I preferred it the other way, but so be it.

As for the rest, my positions have been clearly laid out over the past 8 years or so on the blog.

Skeptical,

Presume that "Tobias T." is MM until proven otherwise. Very hard for this leopard to hide his spots.

To clarify, the 101 rejections we have gotten on cDNA have been maintained in cases where the cDNA is consistent with the description of eligible subject matter on pages 16-17 of the Myriad opinion, and where we submitted sequence information to the patent office to demonstrate that to the Examiner.

And as part of the biotech community myself, I completely agree with Kevin's take on this.

Diana--wasn't it supposedly high tech, generally anti-patent interests who helped push the AIA through, and who seem (I believe according to Hal Wegner) to be behind these PTO anti-patent initiatives? If that is correct, Congress would seem to be the last place to expect help. I hope the courts might eventually realize what a mess this explosion of misguided 101 doctrine is creating, and pull back on it.

Chase,

Would it be too much to hope for a Chakrabarty/Diehr response to the pattern of Benson/Flook type of rulings?

Alas, I remain...

Chase: "To clarify, the 101 rejections we have gotten on cDNA have been maintained in cases where the cDNA is consistent with the description of eligible subject matter on pages 16-17 of the Myriad opinion, and where we submitted sequence information to the patent office to demonstrate that to the Examiner"

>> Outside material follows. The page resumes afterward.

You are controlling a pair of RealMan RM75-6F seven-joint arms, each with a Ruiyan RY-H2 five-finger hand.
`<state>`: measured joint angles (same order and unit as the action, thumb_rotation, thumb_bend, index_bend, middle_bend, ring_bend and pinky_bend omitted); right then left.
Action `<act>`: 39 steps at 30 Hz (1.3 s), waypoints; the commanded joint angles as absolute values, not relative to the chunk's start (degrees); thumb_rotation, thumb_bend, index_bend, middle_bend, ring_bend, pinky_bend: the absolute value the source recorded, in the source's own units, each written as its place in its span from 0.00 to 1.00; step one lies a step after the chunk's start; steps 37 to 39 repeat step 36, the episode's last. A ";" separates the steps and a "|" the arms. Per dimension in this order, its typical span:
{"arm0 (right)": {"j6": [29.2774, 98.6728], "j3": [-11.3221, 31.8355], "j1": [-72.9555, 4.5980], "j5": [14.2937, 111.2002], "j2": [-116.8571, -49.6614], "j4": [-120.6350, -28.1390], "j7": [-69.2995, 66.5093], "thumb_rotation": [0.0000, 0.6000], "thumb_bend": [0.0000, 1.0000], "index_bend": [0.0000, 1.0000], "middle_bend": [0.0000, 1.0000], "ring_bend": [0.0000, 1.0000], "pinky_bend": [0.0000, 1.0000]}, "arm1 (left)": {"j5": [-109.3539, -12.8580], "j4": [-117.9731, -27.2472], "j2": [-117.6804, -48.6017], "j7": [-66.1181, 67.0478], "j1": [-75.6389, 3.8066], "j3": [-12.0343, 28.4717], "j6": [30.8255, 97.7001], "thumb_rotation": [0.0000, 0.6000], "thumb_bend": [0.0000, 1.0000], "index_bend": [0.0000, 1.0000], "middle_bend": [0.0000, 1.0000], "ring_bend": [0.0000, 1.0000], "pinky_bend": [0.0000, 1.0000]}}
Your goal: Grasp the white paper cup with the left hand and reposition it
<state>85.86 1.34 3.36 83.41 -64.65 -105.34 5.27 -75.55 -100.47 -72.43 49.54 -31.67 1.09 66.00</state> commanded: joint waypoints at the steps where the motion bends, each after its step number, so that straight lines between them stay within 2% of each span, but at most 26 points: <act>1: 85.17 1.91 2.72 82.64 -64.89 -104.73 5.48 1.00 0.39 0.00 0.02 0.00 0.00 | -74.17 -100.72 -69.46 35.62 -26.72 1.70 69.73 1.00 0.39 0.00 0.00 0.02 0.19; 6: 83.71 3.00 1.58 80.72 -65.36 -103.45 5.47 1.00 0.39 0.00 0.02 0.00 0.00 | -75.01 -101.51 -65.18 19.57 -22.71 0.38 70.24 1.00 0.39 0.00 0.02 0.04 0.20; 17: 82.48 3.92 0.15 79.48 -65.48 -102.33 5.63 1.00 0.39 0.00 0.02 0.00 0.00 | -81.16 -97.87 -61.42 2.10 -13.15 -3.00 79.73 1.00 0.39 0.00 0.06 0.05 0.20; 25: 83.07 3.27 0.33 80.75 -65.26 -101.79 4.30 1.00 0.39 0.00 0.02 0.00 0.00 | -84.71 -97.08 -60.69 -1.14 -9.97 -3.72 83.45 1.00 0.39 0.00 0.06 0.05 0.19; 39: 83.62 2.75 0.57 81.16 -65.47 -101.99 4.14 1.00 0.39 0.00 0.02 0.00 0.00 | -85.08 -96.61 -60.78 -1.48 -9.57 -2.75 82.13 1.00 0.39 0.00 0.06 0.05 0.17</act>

If this is true and your "cDNA" sequence as claimed is non-identical to any DNA sequence in the prior art or in nature, it sounds as if you are just dealing with human error. That's never going to go away.

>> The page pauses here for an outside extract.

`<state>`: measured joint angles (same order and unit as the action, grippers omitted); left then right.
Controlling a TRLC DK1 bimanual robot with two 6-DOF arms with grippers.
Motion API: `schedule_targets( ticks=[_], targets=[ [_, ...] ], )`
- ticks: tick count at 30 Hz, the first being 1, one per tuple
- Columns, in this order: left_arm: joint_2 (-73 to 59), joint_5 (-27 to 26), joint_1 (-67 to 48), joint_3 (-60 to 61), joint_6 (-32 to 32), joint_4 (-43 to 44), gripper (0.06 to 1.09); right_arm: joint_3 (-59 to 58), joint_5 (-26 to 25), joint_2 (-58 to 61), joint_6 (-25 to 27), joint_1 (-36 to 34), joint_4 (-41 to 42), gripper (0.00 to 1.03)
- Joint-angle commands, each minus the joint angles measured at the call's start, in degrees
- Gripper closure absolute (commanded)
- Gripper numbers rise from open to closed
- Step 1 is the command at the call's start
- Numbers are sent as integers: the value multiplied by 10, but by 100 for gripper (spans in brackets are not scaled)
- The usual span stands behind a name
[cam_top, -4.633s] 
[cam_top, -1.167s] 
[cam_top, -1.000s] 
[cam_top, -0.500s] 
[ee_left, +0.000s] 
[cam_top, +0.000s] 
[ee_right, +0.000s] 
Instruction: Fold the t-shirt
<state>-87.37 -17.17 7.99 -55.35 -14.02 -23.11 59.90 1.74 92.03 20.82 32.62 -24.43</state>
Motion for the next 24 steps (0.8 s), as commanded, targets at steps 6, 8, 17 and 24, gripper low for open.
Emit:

It has nothing do with the Supreme Court or the PTO guidelines, however. I'd love to see the actual file wrapper, in any case, if you are willing to share the application number.

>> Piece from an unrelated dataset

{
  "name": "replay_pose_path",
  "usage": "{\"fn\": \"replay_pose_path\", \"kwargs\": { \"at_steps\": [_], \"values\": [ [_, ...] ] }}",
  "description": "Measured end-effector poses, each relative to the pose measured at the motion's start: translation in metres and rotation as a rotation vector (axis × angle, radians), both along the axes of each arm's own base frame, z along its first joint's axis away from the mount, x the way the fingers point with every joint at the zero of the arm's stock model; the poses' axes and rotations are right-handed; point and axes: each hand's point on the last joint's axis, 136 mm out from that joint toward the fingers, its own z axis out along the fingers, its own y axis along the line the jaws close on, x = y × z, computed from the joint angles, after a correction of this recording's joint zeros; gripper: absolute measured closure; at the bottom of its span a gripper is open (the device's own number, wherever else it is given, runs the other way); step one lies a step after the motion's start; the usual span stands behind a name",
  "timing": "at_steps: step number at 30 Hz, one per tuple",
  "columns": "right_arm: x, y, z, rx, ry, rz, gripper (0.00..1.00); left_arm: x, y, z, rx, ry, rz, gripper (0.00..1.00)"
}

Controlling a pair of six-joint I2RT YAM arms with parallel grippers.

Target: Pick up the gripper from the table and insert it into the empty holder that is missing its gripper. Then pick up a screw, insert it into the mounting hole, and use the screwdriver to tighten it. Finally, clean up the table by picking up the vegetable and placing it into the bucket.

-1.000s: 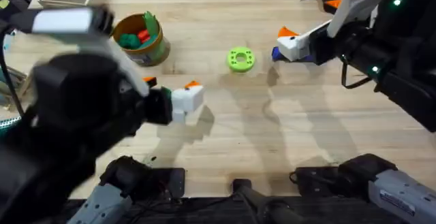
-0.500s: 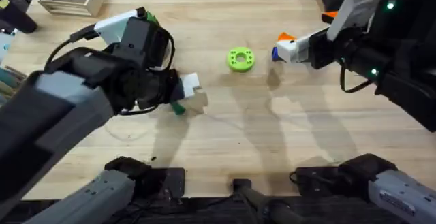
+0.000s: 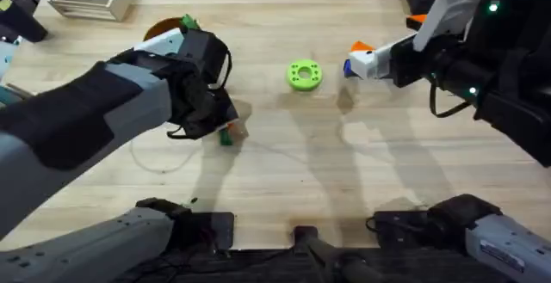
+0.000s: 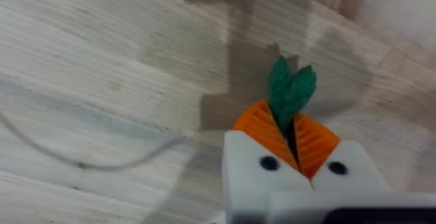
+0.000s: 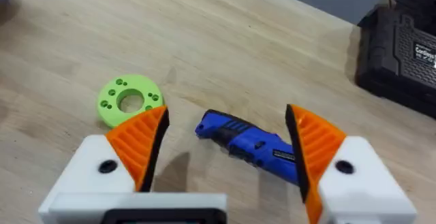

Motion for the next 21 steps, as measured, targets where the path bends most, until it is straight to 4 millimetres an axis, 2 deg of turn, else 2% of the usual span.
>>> {"fn": "replay_pose_path", "kwargs": {
  "at_steps": [4,5,9,14,18,21],
  "values": [
    [0.000,0.000,0.000,0.000,0.000,0.000,0.012,0.005,-0.003,0.015,-0.021,-0.005,0.012,0.980],
    [0.000,0.000,0.000,0.000,0.000,0.000,0.012,0.014,-0.008,0.043,-0.043,-0.024,0.012,0.981],
    [0.000,0.000,0.000,0.000,0.000,0.000,0.013,0.047,-0.009,0.094,-0.042,-0.146,0.025,0.981],
    [0.000,0.000,0.000,0.000,0.000,0.000,0.012,0.102,0.015,0.151,0.026,-0.419,0.111,0.981],
    [0.000,0.000,0.000,0.000,0.000,0.000,0.012,0.138,0.039,0.171,0.112,-0.571,0.136,0.981],
    [0.000,0.000,0.000,0.000,0.000,0.000,0.012,0.155,0.058,0.166,0.163,-0.587,0.163,0.981]
  ]
}}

Just for the record the same conclusion for much the same reason had been reached in my posting in the patents4life blog.

I think that the PTO overstepped, and I think that the Supreme Court was wrong in Prometheus and Myriad. But for present purposes, I'd be grateful if the PTO could avoid confusing the matter further by using the terms "significantly different" and "markedly different" interchangeably and without any attempt at definition. We know that a DNA sequence cloned from an organism is neither "significantly" or "markedly" different than the same DNA sequence prior to cloning (Myriad), but that's not much help. We are left to the mercy of the good judgment and interpretive skills of patent examiners until the Federal Circuit provides further guidance.